Fig. 6.4: rappresentazione schematica della configurazione geometrica n.2.

Fig. 6.5: la linea tratteggiata è rappresentata la geometria “fittizia” del propulsore utilizzata nella prima fase di sviluppo del codice PIC-FES. Le linee più spesse rappresentano le pareti reali del propulsore.

Considerando invece il dominio di fig. 6.6, il diametro esterno del catodo (superficie #2) è rimasto invariato e pari a 20.0 mm, mentre quello della camera del motore è stato portato per tutta la sua lunghezza ad un diametro di 176.6 mm. Per semplificare la routine di generazione della griglia e la conseguente implementazione delle operazioni da eseguire sui nodi del dominio, il catodo non si protende all’interno della camera, come avviene nel motore reale, ma si ipotizza che il flusso di particelle sfoci nella camera da un orifizio nella zona inferiore della parete di fondo (superficie #3). Per gli stessi motivi l’anodo ha forma cilindrica (superficie #5), con diametro uguale a quello della camera e lunghezza pari a 10 mm. La lunghezza complessiva del motore è di 178 mm e le pareti della camera (superfici #3 e #4) sono in materiale isolante.

Fig. 6.6: schema del dominio computazionale.

Ai fini di una simulazione numerica, il dominio esterno al motore deve essere comunque ristretto nelle dimensioni in modo da poter cogliere gli aspetti significativi dei fenomeni fisici che avvengono e, allo stesso tempo, utilizzare dei tempi di calcolo contenuti. Alla luce di queste considerazioni, in questa prima fase di sviluppo il dominio è interrotto, in direzione assiale, a una distanza dalla bocca del propulsore pari al doppio della lunghezza della camera, mentre, in direzione radiale, è interrotto a una distanza dall’asse pari a tre volte il raggio di camera, dal momento che, oltre tali distanze, il plasma ritorna ad essere praticamente un gas neutro (le proporzioni delle superfici #6,

#7, #8 di fig. 6.6 sono solo indicative). Il codice consente comunque di modificare in modo immediato queste dimensioni a seconda delle esigenze.

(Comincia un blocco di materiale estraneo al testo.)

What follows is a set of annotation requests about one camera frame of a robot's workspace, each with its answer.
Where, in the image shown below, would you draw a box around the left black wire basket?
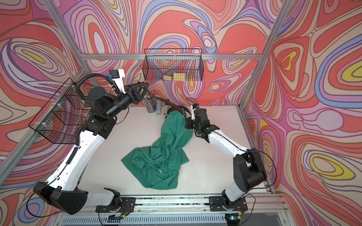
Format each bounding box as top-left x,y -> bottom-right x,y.
28,78 -> 91,144

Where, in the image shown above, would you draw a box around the light blue stapler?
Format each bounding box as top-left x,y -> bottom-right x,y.
156,100 -> 162,115

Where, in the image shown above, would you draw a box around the clear cup of pencils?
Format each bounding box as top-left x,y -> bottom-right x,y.
144,95 -> 156,113

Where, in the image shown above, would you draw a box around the back black wire basket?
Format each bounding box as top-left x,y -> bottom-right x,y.
142,48 -> 204,82

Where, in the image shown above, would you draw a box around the black leather belt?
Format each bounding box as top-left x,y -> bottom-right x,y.
153,96 -> 191,115

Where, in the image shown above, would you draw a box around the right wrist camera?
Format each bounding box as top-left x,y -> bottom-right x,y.
190,103 -> 199,120

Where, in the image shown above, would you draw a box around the aluminium front rail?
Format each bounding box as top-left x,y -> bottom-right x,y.
56,193 -> 286,215

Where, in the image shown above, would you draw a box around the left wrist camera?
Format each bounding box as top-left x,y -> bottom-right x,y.
107,69 -> 126,95

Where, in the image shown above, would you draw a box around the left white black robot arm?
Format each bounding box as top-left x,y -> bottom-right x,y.
33,82 -> 149,215

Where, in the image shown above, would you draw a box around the black wire basket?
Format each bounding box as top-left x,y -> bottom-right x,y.
28,78 -> 91,144
142,48 -> 204,82

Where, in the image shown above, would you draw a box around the green trousers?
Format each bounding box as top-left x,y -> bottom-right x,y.
122,111 -> 193,190

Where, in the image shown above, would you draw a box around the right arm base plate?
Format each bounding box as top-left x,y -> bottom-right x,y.
206,196 -> 248,213

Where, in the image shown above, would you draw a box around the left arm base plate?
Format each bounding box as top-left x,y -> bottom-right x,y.
96,197 -> 136,213

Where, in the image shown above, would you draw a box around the yellow sticky note pad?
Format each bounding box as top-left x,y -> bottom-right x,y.
173,73 -> 186,81

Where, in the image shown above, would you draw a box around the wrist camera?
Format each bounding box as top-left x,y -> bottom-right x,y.
107,69 -> 126,95
190,103 -> 199,120

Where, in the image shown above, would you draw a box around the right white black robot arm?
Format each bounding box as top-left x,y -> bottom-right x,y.
185,104 -> 267,204

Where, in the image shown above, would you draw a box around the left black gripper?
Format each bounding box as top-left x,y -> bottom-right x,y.
104,82 -> 148,121

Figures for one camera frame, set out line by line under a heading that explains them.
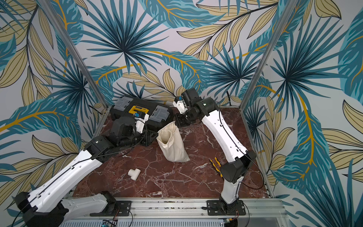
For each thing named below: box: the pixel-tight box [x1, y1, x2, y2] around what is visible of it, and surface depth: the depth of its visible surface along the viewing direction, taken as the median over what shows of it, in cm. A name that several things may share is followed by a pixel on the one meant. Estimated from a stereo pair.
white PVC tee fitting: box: [127, 168, 142, 181], surface depth 84 cm
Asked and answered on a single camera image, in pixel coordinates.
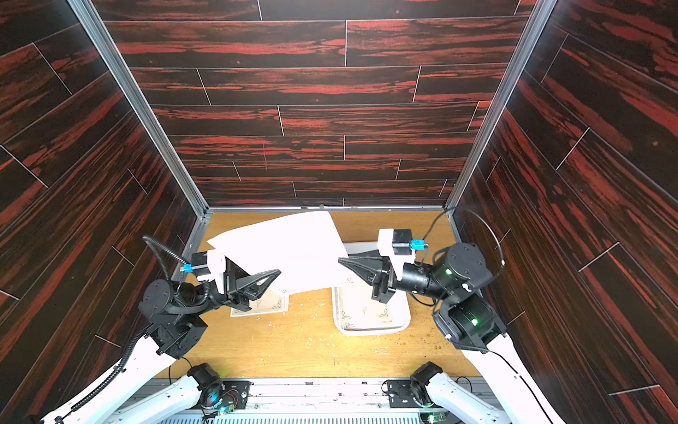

Per quanto riguarda le dimensioni delle maglie, sarebbe opportuno scegliere base ed altezza delle celle dell’ordine di grandezza della lunghezza di Debye locale, in modo da simulare correttamente i fenomeni che si svolgono in piccola scala, come, ad esempio, quelli inerenti alle guaine, che si formano in prossimità delle pareti solide. Tuttavia, nel caso del propulsore MPD oggetto dello studio, in cui la densità numerica alla bocca del catodo è dell’ordine di 1021 [# / m3],e la temperatura iniziale è di 3 [eV], la lunghezza di Debye è circa 0.3 [µm], quindi è necessario aumentare la dimensione delle maglie di qualche ordine di grandezza, per non avere una griglia eccessivamente fitta e, quindi, dispendiosa in termini di tempi di calcolo. Il codice consente comunque di modificare in modo immediato la dimensione delle maglie, in modo che, accettando tempi di calcolo più lunghi, si possa utilizzare una griglia più fitta e, quindi, confrontare i risultati ottenuti in questo modo con i precedenti.

Fig. 6.7: questa è la griglia da utilizzare nel codice finale per simulare il flusso di plasma in un propulsore MPD: essa rappresenta un compromesso accettabile tra la capacità di cogliere fenomeni di piccola scala e tempi di calcolo sufficientemente contenuti.

Tuttavia, per effettuare i primi test del codice completo, occorrono ulteriori semplificazioni, perciò in questo lavoro:

 si sceglie la geometria di fig. 5.3 (a), in cui si hanno due elettrodi cilindrici concentrici che si estendono per tutta la camera,

 le dimensioni sono: raggio del catodo = 0.01 [m], raggio dell’anodo = 0.06 [m], lunghezza camera = 0.15 [m], (vedi fig. 6.8).

Soltanto nel momento in cui i risultati delle prime simulazioni vengono ritenuti soddisfacenti, si può utilizzare una camera di forma leggermente più complessa, come quella schematizzata in fig. 6.6 e 6.7. Per maggiori spiegazioni sulla forma della camera e sul test del codice completo si rimanda al cap. 9.

Fig. 6.8: griglia utilizzata per i primi test.